### [TASK PROMPT]
Output, please, exactly those lines of the listing that come before the line with "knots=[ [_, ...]", along with that line itself.

### [DATA FOR THE TASK]

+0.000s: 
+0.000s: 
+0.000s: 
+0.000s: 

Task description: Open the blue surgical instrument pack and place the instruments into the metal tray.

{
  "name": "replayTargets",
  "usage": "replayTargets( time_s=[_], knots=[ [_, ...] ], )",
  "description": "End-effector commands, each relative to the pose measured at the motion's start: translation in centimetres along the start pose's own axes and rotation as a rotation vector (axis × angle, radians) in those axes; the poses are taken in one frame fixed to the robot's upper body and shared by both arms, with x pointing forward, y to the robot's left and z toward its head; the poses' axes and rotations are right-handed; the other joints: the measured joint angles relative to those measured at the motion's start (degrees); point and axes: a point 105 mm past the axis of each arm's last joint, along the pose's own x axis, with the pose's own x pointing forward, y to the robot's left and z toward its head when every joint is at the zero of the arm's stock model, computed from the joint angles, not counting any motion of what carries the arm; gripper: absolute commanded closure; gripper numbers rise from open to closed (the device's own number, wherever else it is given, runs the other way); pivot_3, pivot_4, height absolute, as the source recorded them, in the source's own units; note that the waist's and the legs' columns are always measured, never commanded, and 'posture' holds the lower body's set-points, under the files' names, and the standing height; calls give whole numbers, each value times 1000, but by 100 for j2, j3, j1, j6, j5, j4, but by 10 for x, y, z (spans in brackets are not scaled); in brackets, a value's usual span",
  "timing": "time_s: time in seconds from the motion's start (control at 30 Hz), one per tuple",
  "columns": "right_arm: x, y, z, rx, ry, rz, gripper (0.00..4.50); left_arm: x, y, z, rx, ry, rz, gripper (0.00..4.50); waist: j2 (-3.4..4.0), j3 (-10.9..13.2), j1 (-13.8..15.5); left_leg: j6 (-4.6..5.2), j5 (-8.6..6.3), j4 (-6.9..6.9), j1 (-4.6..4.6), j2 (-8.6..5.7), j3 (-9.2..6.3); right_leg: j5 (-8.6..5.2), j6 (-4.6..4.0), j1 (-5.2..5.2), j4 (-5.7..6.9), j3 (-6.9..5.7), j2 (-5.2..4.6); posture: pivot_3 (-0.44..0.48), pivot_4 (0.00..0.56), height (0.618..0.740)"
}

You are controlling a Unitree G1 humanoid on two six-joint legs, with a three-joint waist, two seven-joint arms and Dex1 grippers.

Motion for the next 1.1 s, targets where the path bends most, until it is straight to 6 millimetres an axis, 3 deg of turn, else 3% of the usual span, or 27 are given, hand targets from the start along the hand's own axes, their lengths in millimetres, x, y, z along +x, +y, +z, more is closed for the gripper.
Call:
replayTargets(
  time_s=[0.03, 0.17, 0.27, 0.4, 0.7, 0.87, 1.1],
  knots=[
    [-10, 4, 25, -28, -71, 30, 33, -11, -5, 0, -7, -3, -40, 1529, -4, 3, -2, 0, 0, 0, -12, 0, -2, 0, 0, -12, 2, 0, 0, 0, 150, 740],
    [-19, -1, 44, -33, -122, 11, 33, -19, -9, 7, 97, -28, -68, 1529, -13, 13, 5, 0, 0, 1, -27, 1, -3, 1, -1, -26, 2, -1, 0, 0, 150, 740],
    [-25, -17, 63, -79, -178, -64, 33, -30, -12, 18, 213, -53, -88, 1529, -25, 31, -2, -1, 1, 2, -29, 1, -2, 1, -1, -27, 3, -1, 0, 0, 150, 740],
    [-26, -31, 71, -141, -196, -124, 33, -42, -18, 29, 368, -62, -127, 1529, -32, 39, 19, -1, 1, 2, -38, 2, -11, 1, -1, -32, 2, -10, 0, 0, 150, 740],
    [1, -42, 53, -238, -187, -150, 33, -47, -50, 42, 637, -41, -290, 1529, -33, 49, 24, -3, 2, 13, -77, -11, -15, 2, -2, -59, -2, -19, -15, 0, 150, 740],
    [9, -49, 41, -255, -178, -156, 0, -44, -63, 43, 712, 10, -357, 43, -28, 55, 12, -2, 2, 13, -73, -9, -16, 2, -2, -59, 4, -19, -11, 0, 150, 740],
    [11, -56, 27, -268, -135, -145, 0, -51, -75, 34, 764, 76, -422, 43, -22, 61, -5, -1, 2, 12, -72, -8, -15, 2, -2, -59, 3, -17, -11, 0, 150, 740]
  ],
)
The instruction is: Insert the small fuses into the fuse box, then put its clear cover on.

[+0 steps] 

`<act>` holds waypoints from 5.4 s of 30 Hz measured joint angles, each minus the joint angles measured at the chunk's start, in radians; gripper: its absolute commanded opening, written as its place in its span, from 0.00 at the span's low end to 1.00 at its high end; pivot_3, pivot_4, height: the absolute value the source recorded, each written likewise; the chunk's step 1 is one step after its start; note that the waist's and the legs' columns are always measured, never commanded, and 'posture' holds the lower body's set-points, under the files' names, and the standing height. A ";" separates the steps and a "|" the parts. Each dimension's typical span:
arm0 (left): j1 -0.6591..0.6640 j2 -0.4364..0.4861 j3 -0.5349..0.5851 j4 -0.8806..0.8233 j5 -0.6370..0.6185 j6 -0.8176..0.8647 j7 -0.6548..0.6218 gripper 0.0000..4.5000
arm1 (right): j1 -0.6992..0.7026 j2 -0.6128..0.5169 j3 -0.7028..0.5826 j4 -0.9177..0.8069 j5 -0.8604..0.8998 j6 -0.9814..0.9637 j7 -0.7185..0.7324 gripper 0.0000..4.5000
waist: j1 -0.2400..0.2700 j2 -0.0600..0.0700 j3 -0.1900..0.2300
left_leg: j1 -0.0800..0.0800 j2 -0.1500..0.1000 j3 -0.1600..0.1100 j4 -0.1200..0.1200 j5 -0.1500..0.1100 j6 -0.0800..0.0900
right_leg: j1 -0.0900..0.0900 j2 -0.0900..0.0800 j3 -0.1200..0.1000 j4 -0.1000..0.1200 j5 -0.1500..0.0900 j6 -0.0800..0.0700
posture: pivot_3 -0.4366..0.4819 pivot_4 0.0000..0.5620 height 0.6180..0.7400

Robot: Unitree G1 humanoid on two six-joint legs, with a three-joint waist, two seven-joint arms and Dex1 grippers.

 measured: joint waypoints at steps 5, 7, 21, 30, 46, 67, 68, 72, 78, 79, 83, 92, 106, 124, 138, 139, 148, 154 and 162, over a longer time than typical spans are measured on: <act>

### [RESULT OF THE EXERCISE]
+0.000s: 
+0.000s: 
+0.000s: 
+0.000s: 

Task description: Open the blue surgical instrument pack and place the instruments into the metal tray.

{
  "name": "replayTargets",
  "usage": "replayTargets( time_s=[_], knots=[ [_, ...] ], )",

The generated output is now complete.